ECLI:NL:RBDHA:2025:1744
Rechtbank Den Haag
- Voorlopige voorziening
- Rechtspraak.nl
Afwijzing verzoek om voorlopige voorziening in asielzaak met medische omstandigheden
In deze zaak heeft de voorzieningenrechter van de Rechtbank Den Haag op 10 februari 2025 uitspraak gedaan in een verzoek om een voorlopige voorziening van een Syrische asielzoeker. De verzoeker had bezwaar gemaakt tegen een besluit van de minister van Asiel en Migratie, waarin zijn opvolgende asielaanvraag werd afgewezen. De verzoeker stelde dat hij niet zou moeten worden overgedragen aan de autoriteiten van Kroatië voordat er op zijn bezwaar was beslist, en voerde aan dat er onvoldoende rekening was gehouden met zijn medische omstandigheden.
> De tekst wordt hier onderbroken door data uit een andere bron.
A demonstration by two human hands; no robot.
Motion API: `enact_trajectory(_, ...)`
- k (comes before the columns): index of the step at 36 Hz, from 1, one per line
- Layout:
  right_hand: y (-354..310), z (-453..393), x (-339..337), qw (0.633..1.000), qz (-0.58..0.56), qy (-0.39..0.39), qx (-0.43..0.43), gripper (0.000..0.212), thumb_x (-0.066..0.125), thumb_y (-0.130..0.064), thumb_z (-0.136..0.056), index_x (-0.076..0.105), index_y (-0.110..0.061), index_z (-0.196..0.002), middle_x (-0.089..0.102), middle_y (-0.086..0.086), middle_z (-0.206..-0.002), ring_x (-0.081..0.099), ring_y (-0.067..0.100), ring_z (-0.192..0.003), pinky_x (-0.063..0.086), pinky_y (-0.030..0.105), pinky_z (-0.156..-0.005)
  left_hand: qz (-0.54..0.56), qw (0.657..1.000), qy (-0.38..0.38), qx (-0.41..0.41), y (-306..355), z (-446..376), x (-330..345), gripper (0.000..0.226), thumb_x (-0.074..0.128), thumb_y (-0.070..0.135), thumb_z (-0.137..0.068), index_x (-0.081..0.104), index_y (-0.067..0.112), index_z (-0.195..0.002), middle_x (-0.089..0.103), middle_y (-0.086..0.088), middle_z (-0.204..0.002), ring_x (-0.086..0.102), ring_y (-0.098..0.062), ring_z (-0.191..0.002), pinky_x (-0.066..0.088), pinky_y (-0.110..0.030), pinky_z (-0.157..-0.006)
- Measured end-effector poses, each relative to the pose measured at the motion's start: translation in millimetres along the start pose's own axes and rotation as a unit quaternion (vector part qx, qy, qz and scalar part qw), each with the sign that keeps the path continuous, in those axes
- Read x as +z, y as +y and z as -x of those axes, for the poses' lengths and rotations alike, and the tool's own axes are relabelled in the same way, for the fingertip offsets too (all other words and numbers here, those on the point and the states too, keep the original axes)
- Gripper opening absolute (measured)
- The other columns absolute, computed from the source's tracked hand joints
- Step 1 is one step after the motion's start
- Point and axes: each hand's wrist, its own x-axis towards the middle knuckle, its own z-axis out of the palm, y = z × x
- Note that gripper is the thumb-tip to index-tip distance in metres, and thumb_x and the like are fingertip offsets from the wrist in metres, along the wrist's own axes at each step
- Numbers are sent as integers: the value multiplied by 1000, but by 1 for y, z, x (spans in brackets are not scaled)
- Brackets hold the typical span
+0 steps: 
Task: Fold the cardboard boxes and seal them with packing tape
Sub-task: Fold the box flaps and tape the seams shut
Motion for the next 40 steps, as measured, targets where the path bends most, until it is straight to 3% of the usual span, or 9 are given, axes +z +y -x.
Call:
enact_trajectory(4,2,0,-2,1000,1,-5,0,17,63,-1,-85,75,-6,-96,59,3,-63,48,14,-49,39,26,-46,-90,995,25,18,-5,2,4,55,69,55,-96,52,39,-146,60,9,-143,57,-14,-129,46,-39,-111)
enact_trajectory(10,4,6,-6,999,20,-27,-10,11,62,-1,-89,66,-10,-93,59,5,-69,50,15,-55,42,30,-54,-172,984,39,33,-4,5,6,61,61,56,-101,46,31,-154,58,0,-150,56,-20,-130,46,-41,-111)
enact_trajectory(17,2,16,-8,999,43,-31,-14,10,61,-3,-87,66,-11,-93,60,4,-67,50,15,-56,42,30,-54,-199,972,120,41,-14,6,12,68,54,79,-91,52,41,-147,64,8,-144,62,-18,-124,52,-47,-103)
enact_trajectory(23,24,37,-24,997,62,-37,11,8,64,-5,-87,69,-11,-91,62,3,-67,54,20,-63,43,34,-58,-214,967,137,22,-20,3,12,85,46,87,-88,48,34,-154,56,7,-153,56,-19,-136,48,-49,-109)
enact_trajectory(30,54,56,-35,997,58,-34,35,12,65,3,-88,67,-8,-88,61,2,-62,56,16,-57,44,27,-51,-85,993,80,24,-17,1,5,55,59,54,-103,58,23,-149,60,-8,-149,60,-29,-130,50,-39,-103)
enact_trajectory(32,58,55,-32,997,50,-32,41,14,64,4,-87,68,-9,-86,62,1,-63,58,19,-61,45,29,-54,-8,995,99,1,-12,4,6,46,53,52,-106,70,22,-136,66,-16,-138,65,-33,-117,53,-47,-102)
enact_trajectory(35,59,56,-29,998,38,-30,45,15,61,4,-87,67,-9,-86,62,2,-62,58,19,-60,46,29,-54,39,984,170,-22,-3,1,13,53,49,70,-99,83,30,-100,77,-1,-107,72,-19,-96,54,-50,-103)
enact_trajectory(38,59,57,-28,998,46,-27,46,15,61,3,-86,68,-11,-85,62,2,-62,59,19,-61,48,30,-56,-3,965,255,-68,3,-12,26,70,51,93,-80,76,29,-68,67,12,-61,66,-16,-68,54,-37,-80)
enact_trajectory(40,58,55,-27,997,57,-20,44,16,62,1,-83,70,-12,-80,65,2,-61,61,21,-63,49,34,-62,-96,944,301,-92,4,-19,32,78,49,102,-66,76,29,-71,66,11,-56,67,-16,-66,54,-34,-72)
De voorzieningenrechter oordeelde dat de verzoeker niet aannemelijk had gemaakt dat zijn medische situatie van dien aard was dat dit invloed had op de beslissing van de minister. De voorzieningenrechter wees het verzoek om een voorlopige voorziening af, omdat het bezwaar van de verzoeker geen redelijke kans van slagen had. De uitspraak werd gedaan buiten zitting, gezien de onverwijlde spoed van de zaak, en er werd geen proceskostenveroordeling opgelegd. De uitspraak is openbaar gemaakt en er staat geen hoger beroep of verzet open tegen deze beslissing.